O activista lamentou a “frieza social com a morte de muitos” sob a administração libertária e exigiu que “devemos ter todo o apoio do poder político para avançar nas reuniões”. No mesmo contexto, pediu solidariedade ao governo após a descoberta dos restos mortais de 12 pessoas desaparecidas em La Plata:

“Encontrar os restos mortais é muito difícil, mas muito necessário. Uma coisa é saber que alguém está morto e outra é poder levar algumas flores ao cemitério. Significa muito para as famílias”, afirmou Estela de Carloto em entrevista concedida ao C5N, que afirmou: “Nunca mais não precisa ser um desejo, mas sim uma realidade«.

Um processo sem fim

No mesmo sentido, Estela de Carlotto destaca que, com o tempo, a reivindicação e o pedido das avós da Praça de Maio continuarão para sempre: “As organizações de direitos humanos e um setor muito importante da sociedade desapareceram e não deixaram de procurar a justiça quando ela é verdadeira e possível”.

“Silenciar e não falar não existe para nós, é viver e procurar os nossos netos”, reiterou a activista dos direitos humanos, que também se concentrou nos opressores mortos na sua referência:A história é contada com os vivos e os não-vivos Isso não vai acontecer de novo”, concluiu.

“Lenços florescem”: campanha pelas avós

No marco dos 50 anos de rebelião, as avós da Plaza de Mayo lançaram a campanha “Lenços Floreseron”. A ideia desta proposta é redefinir o icônico lenço branco e torná-lo um símbolo da história atual.

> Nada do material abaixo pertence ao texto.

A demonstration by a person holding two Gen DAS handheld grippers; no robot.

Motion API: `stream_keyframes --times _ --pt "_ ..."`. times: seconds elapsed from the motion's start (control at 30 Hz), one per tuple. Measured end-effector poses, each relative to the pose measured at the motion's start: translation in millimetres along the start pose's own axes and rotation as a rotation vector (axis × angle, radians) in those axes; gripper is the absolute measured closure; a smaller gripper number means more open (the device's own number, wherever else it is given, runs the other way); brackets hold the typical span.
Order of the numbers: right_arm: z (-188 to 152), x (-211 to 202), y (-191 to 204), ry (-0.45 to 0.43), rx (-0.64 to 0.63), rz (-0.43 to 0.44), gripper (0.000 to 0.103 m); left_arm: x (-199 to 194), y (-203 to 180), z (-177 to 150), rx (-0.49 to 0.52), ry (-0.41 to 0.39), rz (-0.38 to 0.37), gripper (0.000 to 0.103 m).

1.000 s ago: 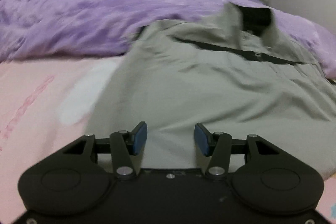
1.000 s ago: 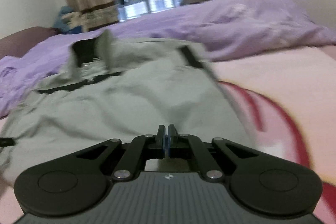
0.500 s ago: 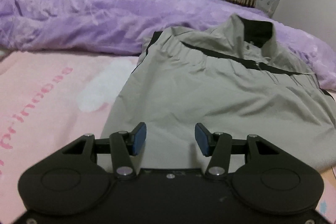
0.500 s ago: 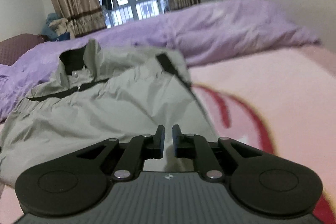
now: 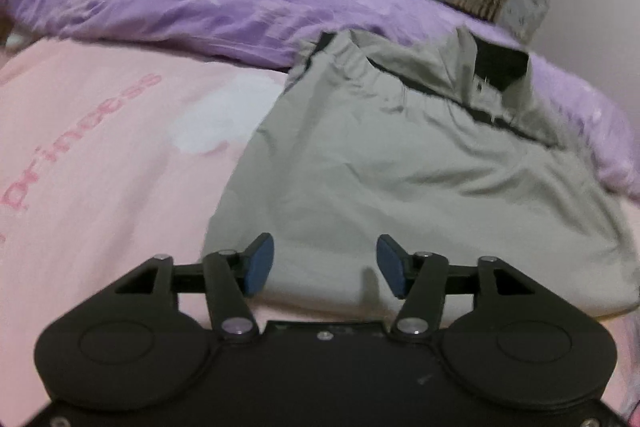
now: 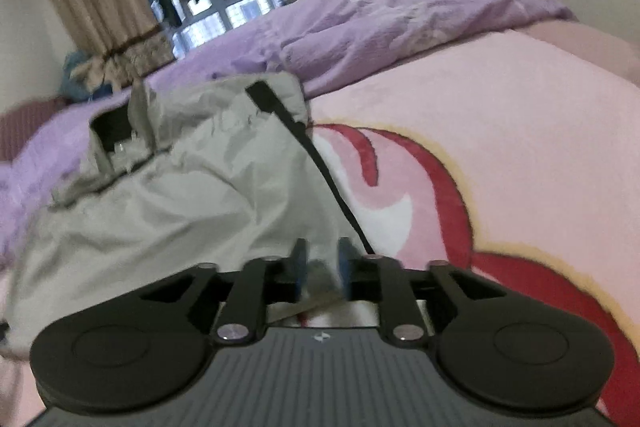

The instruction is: Fold large clothes

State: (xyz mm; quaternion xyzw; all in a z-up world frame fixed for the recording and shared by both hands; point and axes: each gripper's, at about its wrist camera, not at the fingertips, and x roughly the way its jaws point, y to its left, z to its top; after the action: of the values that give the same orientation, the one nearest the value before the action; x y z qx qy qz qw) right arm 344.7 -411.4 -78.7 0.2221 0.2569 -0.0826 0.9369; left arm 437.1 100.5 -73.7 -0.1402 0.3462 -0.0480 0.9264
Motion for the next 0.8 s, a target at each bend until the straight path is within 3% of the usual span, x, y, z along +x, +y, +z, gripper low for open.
stream_keyframes --times 0.13,0.27,0.47,0.6,0.8 --pt "-7.4 -20.8 -18.8 0.039 0.182 0.143 0.06 -17.6 28.6 -12.7 -0.188 0.035 -0.087 0.041" --pt "-19.9 -8.6 -32.4 0.125 0.323 0.189 0.06 -11.9 51.8 -25.8 -0.392 0.096 -0.176 0.042" --pt "-26.5 9.2 -38.7 0.102 0.449 0.216 0.06 0.1 57.6 -21.0 -0.477 0.038 -0.204 0.04" --pt "-24.5 24.5 -46.7 0.064 0.562 0.243 0.061 14.5 64.4 -11.7 -0.555 0.006 -0.23 0.034" --pt "-15.5 42.8 -33.3 0.029 0.548 0.218 0.054 32.9 59.1 6.8 -0.578 -0.031 -0.22 0.032"
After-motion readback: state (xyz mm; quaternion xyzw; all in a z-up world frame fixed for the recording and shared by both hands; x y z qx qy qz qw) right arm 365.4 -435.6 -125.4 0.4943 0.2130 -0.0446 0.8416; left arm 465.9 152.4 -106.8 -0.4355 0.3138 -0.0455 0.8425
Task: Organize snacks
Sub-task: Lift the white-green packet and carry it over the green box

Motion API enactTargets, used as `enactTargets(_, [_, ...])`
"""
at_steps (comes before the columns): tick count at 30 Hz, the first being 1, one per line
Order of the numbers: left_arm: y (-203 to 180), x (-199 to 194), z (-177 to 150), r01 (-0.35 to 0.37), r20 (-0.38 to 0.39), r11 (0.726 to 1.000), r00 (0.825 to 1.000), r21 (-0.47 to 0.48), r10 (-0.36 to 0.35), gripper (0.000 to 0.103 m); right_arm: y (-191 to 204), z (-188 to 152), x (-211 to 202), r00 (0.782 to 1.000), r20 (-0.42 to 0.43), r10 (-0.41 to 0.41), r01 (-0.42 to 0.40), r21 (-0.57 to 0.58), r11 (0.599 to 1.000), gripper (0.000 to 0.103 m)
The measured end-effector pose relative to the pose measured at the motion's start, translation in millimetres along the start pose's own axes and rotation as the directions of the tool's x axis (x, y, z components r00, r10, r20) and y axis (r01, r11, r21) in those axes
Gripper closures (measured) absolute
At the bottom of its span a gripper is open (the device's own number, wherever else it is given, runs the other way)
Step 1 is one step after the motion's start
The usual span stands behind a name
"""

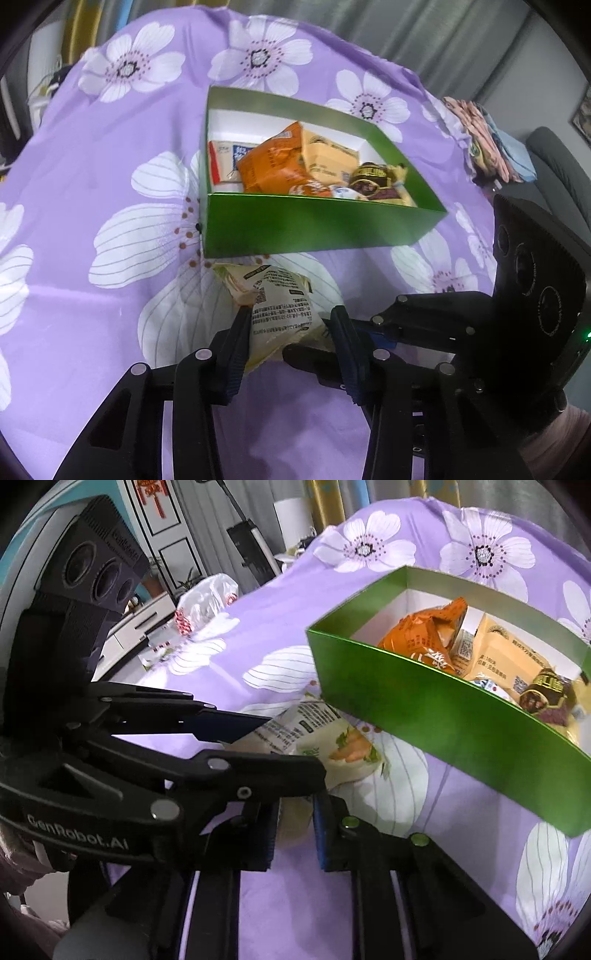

A ideia é que a sociedade intervenha nesses lenços com flores, bordados ou mensagens que celebrem a luta coletiva pela identidade.

A proposta apela à participação criativa de instituições de ensino, sindicatos e cidadãos através de aplicações digitais para partilhar desenhos em oficinas de costura individuais ou em redes sociais. O projeto culmina com uma grande manifestação de massa durante as mobilizações de 24 de março.